Santa Clara County Supervisors May Convert Homeless Encampment Into Tiny Home Village at the End of Lease

A fence now separates the sanctioned and unsanctioned tents, and Supervisor Dave Cortese said he hopes the lot doesn't become a "tale of two encampments"

With the Hope Village homeless encampment preparing to end its lease on San Jose-owned land at the end of March, Santa Clara County supervisors will discuss moving the pilot program to a proposed "New Hope Village" during its meeting Tuesday.

Advocates for Hope Village are gathering support to oppose the change, and say the county is attempting to disassemble their vision and convert it into a "tiny home village," similar to those erected in other Bay Area cities.

The privately funded encampment began as a collection of unsanctioned tents surrounded by a fence but successfully rallied local support from the county and San Jose. The county agreed to lease the city-owned land adjacent to Mineta San Jose International Airport for six months, paying only $1 a month.

Hope Village founder Peter Miron-Conk said in September that he was grateful for the arrangement but has constantly pushed for more tents and a longer timeline to properly test the setup.
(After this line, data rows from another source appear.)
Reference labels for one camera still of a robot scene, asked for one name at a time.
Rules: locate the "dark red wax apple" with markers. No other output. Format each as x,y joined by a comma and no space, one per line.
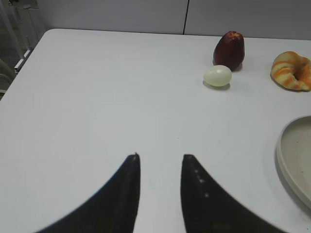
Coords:
230,50

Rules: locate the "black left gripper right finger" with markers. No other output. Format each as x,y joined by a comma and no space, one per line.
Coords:
208,208

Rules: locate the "white egg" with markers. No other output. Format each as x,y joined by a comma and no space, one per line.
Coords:
218,76

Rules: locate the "metal frame rail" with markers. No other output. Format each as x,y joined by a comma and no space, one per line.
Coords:
22,61

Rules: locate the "orange striped croissant bread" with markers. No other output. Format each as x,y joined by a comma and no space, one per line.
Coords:
292,71

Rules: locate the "beige round plate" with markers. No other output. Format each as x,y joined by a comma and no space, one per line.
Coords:
293,154

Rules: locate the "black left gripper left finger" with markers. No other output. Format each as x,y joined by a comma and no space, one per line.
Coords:
112,209

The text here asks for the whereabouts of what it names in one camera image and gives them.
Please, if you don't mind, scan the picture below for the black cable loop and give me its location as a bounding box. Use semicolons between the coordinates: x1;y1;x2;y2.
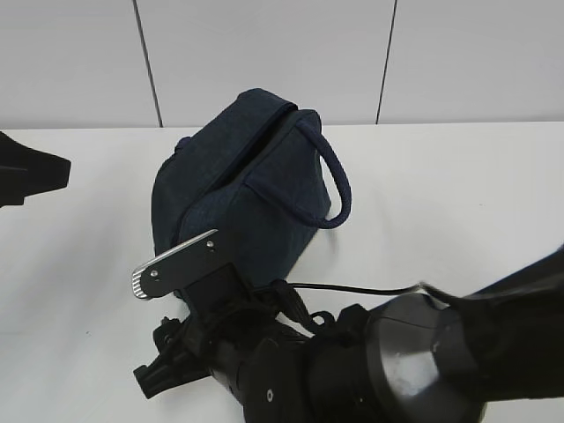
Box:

The encampment is limited to residents who do not have substance abuse or serious mental health issues, and provides mobile showers in addition to electricity and moderate security.
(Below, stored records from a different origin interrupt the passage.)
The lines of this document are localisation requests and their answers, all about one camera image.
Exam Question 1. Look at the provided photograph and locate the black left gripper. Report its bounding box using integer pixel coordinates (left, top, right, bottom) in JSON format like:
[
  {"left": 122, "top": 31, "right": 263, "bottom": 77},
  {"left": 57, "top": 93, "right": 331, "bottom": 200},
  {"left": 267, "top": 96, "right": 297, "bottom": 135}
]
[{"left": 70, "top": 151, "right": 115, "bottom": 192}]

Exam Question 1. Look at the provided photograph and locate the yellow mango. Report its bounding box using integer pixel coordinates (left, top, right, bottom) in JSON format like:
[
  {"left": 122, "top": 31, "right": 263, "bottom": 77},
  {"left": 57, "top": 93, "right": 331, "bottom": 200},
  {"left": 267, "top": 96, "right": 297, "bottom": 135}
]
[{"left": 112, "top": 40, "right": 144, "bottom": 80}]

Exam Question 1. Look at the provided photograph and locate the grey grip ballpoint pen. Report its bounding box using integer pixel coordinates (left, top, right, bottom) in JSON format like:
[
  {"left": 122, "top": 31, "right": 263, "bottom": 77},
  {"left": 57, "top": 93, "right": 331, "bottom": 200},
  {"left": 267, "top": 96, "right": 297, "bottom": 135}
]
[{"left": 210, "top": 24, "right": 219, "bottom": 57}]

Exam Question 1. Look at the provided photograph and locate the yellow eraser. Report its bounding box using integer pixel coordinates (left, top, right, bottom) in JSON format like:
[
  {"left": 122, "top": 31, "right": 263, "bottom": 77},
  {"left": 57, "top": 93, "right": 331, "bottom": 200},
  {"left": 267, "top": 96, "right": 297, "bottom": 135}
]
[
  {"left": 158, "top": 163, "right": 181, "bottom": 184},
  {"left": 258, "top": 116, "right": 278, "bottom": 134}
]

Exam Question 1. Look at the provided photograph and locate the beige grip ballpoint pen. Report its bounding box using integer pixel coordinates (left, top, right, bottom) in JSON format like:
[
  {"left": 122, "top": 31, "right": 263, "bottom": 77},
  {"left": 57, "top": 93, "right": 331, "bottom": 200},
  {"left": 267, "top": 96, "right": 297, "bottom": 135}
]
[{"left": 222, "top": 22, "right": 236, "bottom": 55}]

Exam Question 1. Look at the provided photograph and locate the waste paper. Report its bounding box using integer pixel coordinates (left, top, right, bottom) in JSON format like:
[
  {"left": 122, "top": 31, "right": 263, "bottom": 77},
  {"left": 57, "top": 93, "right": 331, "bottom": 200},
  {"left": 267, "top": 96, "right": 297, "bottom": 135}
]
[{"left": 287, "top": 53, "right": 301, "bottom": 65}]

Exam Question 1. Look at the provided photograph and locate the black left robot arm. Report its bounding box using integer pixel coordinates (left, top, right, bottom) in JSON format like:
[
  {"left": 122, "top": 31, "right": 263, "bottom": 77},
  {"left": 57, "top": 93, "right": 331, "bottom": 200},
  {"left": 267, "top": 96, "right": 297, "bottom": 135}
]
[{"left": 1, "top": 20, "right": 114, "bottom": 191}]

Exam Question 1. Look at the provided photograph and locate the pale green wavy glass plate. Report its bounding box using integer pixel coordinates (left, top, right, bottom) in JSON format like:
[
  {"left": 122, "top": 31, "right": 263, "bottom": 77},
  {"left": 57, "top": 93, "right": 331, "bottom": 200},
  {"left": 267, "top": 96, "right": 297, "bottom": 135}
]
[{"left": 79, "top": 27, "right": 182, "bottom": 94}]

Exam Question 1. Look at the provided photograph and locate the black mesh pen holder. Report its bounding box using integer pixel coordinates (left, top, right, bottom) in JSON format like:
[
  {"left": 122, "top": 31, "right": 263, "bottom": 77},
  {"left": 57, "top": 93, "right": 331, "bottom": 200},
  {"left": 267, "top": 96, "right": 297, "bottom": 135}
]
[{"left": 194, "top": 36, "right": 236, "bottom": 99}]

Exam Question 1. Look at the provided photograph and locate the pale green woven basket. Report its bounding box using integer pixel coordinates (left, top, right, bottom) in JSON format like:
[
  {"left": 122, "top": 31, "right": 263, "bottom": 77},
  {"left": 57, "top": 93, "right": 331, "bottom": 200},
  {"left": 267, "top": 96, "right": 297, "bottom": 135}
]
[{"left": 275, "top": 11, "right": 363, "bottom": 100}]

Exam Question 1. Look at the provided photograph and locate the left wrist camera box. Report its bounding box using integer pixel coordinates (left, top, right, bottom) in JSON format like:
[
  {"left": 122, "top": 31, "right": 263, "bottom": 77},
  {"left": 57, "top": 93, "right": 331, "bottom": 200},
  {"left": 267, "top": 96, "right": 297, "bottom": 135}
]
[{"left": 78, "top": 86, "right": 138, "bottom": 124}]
It's a step up from living at the edge of a creek bed without the certainty of remaining there, because of constant sweeps from property owners and the California Highway Patrol, residents say. It also offers more independence than tiny home villages, which can involve the presence of law enforcement.

Ky Le, director of the Office of Supportive Housing, has recommended that the New Hope Village will "have a substantial self-governance component." Miron-Conk says, however, that his conversations with Le have not been sufficient.

"Our input was not sought. In fact, we have been written out of the proposed move and expansion," Miron-Conk said in a statement, describing the proposed tiny homes as driving up costs and forcing residents to pass through county case management.

"The plan drives up the cost and eliminates the possibility of this being easily and quickly replicated," he said in a statement. "Their purpose is to eliminate Hope Village, which county OHS staff and city housing staff have never embraced."

Responding to county requests for extensions, San Jose has said it cannot lease the property any further because of grant agreements with the Federal Aviation Administration, meaning Hope Village will have to move from the 1000 block of Ruff Drive by the end of March.

The county's recommendation would spend about $3 million to create one or two new tiny home villages near the Elmwood Correctional Facility and a Santa Clara Valley Water District site near Willow Glen.

The county has agreed to work with local nonprofits to organize the site, as suggested by Miron-Conk, but the two groups are at odds about the effectiveness of a county- and city-run iteration of Hope Village.

The Santa Clara County Board of Supervisors will meet at 9:30 a.m. in its chambers at 70 West Hedding St. in San Jose.